WHAT THIS TASK INVOLVES: In the data below, how many lines include the word "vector"? Give only the number.
---*---
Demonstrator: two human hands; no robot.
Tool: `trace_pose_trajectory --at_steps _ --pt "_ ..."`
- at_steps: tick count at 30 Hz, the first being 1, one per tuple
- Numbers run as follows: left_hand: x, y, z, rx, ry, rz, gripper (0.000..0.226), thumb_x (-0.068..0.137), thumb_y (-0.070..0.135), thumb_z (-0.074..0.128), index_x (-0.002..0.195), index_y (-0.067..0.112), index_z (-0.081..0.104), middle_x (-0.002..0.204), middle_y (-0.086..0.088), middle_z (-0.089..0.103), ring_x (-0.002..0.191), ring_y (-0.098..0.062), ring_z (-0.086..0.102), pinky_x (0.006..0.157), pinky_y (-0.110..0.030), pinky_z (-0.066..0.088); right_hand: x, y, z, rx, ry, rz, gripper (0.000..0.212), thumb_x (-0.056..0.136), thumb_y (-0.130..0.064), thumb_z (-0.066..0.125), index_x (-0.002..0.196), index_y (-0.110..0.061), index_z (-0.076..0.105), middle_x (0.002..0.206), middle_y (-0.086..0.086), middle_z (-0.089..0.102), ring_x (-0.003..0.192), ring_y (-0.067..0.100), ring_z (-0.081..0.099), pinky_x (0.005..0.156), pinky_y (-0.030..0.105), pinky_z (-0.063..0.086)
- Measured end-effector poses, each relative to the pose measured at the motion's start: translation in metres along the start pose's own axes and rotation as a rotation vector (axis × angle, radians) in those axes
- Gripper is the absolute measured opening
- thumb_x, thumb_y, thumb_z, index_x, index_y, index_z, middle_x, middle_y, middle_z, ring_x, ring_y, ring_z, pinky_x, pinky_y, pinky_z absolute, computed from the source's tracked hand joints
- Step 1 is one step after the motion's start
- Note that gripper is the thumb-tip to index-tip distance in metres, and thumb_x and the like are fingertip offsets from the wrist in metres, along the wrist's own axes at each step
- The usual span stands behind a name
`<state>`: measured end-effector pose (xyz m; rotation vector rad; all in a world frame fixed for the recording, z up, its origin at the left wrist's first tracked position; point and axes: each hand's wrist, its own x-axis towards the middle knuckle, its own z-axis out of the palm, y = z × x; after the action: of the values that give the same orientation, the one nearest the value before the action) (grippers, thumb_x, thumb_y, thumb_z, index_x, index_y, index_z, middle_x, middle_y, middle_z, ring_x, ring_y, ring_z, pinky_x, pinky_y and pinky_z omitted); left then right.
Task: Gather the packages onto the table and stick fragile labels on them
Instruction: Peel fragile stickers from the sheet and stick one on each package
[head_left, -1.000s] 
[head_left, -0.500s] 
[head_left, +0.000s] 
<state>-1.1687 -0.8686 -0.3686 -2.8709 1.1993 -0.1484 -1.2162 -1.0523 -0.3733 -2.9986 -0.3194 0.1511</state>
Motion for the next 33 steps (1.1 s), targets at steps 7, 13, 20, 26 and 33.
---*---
THE ANSWER: 2